Social care is at tipping point

The Care Quality Commission has released a report today on the state of adult social care services in England, reporting that “there is too much poor care: 2% of services are currently rated as inadequate, and 19% of services are rated as requires improvement and are struggling to improve”.
The Care Quality Commission report they have seen examples of unacceptable care, “occasionally resulting in actual harm to people using services”. The report makes clear that too many services are not improving or “seem incapable of improving”.
38% of care locations retain their rating of “requires improvement” following re-inspection, despite knowing from CQC inspections what needs to change and 5% of these services are reported to have deteriorated.

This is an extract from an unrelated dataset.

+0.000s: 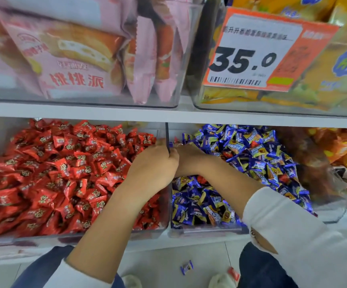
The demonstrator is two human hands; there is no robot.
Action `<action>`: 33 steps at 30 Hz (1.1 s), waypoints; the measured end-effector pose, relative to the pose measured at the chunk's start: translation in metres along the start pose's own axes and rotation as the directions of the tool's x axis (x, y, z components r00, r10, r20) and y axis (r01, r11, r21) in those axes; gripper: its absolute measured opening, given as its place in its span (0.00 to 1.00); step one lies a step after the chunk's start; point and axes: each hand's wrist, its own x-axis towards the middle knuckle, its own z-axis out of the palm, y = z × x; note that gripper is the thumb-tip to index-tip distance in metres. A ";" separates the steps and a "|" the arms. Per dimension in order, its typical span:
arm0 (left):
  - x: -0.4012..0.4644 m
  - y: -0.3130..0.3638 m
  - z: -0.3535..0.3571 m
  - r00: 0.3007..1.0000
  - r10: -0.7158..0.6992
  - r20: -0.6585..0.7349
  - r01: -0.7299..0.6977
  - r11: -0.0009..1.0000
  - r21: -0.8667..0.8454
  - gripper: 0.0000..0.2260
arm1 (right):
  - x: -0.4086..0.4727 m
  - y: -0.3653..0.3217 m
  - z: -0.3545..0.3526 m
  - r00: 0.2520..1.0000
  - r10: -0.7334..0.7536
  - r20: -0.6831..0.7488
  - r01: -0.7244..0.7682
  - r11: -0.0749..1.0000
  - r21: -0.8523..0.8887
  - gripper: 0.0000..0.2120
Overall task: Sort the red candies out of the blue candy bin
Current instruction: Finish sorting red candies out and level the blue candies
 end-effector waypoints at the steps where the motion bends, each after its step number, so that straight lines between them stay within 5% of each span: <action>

The Care Quality Commission gave a stark warning in October 2016 about the future of adult social care in England.
Further, on Monday the Secretary of State for Health published a written ministerial statement suggesting local authority access to the £2 billion funding for social care announced in the Spring Budget will now be dependent on performance against targets for delayed transfer of care, meaning that some councils could lose funding which they have already planned to spend.

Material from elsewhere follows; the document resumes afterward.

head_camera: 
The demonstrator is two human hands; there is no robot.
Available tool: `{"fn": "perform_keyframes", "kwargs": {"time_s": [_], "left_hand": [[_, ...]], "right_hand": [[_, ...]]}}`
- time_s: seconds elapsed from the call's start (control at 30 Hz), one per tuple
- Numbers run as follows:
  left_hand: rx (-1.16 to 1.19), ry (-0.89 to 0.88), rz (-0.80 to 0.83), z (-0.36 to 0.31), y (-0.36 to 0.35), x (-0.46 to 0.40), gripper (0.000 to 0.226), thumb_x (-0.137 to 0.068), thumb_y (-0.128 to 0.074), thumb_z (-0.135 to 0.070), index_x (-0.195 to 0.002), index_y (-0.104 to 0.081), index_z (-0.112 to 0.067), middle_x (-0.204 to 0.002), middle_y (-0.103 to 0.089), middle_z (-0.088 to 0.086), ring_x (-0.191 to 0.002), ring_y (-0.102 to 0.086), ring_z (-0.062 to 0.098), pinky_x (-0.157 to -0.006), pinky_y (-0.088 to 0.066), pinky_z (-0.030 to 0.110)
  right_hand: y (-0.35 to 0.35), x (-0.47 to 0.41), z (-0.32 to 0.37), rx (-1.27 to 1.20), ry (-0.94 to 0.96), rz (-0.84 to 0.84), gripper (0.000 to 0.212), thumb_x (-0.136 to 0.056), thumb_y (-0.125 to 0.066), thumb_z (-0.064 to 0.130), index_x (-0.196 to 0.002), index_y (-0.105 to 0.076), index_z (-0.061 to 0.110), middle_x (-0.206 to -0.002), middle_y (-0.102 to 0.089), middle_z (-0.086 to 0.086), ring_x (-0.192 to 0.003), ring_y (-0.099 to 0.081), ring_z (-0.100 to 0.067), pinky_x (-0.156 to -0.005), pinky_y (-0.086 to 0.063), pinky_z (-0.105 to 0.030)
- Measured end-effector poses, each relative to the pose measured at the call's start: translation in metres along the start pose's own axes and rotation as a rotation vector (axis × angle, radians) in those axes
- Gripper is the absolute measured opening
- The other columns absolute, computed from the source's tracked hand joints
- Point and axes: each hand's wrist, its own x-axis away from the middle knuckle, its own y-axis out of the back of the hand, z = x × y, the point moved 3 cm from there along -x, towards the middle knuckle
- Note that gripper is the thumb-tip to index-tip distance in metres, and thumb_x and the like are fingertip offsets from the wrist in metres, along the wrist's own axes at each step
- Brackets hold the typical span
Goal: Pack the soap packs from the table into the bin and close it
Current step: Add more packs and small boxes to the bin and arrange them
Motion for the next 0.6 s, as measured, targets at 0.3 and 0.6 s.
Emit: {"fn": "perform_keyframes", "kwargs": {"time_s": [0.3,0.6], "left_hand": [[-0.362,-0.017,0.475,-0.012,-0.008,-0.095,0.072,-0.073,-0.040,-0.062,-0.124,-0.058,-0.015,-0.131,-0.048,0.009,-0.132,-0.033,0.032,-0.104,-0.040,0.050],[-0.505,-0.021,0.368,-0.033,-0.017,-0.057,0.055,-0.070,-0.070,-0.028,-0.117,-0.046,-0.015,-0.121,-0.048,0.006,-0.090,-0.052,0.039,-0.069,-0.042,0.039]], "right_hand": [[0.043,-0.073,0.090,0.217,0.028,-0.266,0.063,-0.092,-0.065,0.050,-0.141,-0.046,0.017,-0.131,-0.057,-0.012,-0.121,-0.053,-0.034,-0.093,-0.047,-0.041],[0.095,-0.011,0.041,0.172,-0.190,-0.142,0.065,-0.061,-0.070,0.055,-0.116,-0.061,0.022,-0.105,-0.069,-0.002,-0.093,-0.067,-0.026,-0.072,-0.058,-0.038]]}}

In response, the Local Government Association announced it had been left with “no choice but to withdraw … [its] … support for the guidance on Better Care Funding….With funding for social care widely seen to be in crisis, the withdrawal of local councils from joint working on health and social care is a serious threat.
Stephen Morgan, Portsmouth South’s new Member of Parliament, said:
“The loss of planned funding to local councils – including here in Portsmouth – could lead to quality and safety issues in care worsening. I am hugely concerned.
Social care is fast approaching tipping point. If it tips, it will mean even more poor care, less choice and more unmet need for people”.